Majority Leader Harry Reid has announced that the Senate version of health care reform would include a public option with an opt-out, which would allow states to sidestep participation in the government insurance program. The White House reportedly favored a trigger instead, which is probably just a sneaky way to kill the measure altogether.

But CNN quotes a White House official who said the president would support Reid’s more ambitious effort.

It’s not that President Obama doesn’t want a public option — he has repeated his support over and over — but that his strategists think it will sink his entire health reform agenda.

On the other hand, that agenda is shaping up to be a huge gift to insurance companies (by requiring millions of new customers to sign up), without much in the way of tangible reform.

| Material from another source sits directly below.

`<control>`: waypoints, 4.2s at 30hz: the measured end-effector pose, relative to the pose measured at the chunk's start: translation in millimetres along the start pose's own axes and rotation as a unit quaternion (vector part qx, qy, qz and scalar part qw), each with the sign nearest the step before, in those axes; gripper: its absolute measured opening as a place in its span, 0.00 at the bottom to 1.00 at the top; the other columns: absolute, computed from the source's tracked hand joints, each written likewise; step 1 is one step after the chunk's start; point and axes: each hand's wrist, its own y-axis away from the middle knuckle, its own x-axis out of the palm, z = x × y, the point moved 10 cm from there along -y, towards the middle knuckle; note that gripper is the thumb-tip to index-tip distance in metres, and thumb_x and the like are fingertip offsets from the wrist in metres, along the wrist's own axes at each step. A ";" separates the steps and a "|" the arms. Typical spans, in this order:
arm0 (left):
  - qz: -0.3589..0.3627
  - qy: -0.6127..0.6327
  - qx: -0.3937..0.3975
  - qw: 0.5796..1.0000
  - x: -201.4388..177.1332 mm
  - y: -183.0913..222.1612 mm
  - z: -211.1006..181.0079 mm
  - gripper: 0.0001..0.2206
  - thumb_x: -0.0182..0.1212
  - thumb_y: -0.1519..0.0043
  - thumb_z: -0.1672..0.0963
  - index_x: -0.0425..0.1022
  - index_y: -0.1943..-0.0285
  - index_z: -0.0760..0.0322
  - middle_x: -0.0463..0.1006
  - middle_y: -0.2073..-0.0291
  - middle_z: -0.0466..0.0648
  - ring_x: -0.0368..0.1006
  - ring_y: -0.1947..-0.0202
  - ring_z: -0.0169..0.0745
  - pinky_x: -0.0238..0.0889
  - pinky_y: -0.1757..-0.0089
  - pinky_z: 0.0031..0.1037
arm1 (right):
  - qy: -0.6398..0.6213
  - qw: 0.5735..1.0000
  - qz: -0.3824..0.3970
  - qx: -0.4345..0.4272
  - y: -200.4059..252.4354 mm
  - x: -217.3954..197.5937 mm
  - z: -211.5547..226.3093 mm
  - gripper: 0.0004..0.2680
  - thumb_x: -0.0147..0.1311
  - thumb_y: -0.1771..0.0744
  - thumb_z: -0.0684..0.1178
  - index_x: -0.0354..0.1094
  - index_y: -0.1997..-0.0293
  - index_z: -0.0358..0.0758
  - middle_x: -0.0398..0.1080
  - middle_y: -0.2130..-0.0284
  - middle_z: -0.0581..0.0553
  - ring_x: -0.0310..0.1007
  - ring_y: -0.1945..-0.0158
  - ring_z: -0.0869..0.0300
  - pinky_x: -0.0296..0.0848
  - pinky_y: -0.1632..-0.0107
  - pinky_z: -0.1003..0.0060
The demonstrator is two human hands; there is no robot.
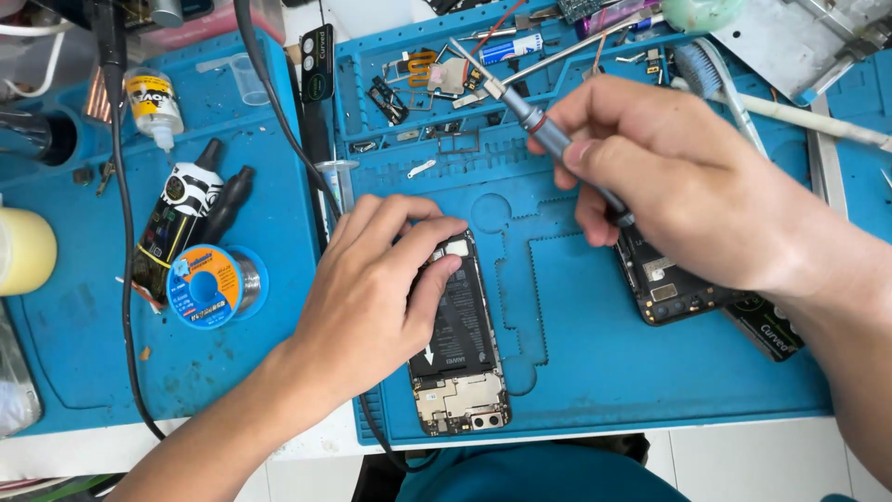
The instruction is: Disassembling a smartphone by prying the back cover, disconnecting internal ribbon cables, and unscrewing internal components.
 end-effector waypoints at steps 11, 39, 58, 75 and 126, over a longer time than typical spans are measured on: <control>-0.015 -0.010 0.004 1.000 -8.7 -1.1 -10.9 0.16 0.64 0.34 0.58 0.73 0.40 0.74 0.74 0.50 0.59 0.68 0.52 0.58 0.62 0.52 0.46 | 0.048 0.999 0.005 0.025 1.3 6.5 -7.7 0.05 0.47 0.29 0.45 0.70 0.55 0.42 0.68 0.81 0.47 0.69 0.80 0.61 0.68 0.75 0.66; 0.068 -0.054 -0.127 0.988 25.7 11.6 -14.3 0.49 0.78 0.63 0.43 0.60 0.36 0.72 0.58 0.46 0.65 0.54 0.41 0.69 0.52 0.45 0.56 | 0.356 0.933 0.047 0.038 2.5 34.5 -37.6 0.08 0.63 0.39 0.55 0.71 0.62 0.52 0.78 0.83 0.56 0.78 0.74 0.56 0.73 0.65 0.60; -0.019 0.061 -0.182 0.981 17.9 10.4 -3.2 0.27 0.65 0.51 0.51 0.64 0.44 0.65 0.62 0.52 0.56 0.58 0.47 0.58 0.52 0.50 0.44 | 0.324 0.927 0.020 -0.187 17.9 40.0 3.8 0.09 0.66 0.36 0.54 0.70 0.57 0.53 0.74 0.66 0.53 0.75 0.70 0.55 0.73 0.68 0.54; -0.154 0.222 -0.080 0.959 -24.0 15.7 -21.4 0.40 0.72 0.49 0.50 0.49 0.36 0.70 0.55 0.42 0.61 0.61 0.37 0.58 0.60 0.37 0.40 | -0.137 0.989 0.043 0.044 18.6 48.5 -17.3 0.13 0.67 0.39 0.35 0.84 0.51 0.34 0.73 0.86 0.43 0.67 0.85 0.61 0.64 0.80 0.66; -0.104 0.623 -0.176 0.755 -16.3 36.7 54.7 0.13 0.62 0.37 0.56 0.76 0.47 0.70 0.82 0.61 0.52 0.80 0.60 0.43 0.77 0.59 0.31 | 0.394 0.901 -0.027 0.180 25.5 23.3 -19.9 0.11 0.67 0.39 0.57 0.79 0.57 0.52 0.87 0.66 0.57 0.88 0.64 0.65 0.88 0.55 0.70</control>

A public option, which has only grown in popularity during the last month, would help soothe progressives who are disappointed in the White House and repulsed by Sen. Max Baucus’ more conservative reform bill.

The Huffington Post reports that some conservative senators who previously decried the public option have hinted that they wouldn’t work with Republicans to block a vote. — PZS

Huffington Post:

Sen. Mary Landrieu (D-La.), a public option opponent, has said that while she disagrees with the policy in question, she isn’t inclined to join Republicans in sinking the entire reform effort over it.

“I’m not right now inclined to support any filibuster,” she told HuffPost last week. The refusal of the GOP to participate meaningfully in negotiations has soured her on joining them in a filibuster. “For the Republican Party to kind of step out of the game is very unfortunate,” she said. “I’m not going to be joining people that don’t want progress.”

Sen. Ben Nelson (D-Neb.), another public option foe, wouldn’t commit when asked last week. “I believe in playing chess, but that’s about three moves ahead of me, and I’m not prepared to make those moves until I see some other moves in between,” he told HuffPost.

Sen. Mark Pryor (D-Ark.), a conservative Democrat, sounded as if he could embrace Reid’s strategy after meeting with the leader last week. “I’m open to a public option,” he said.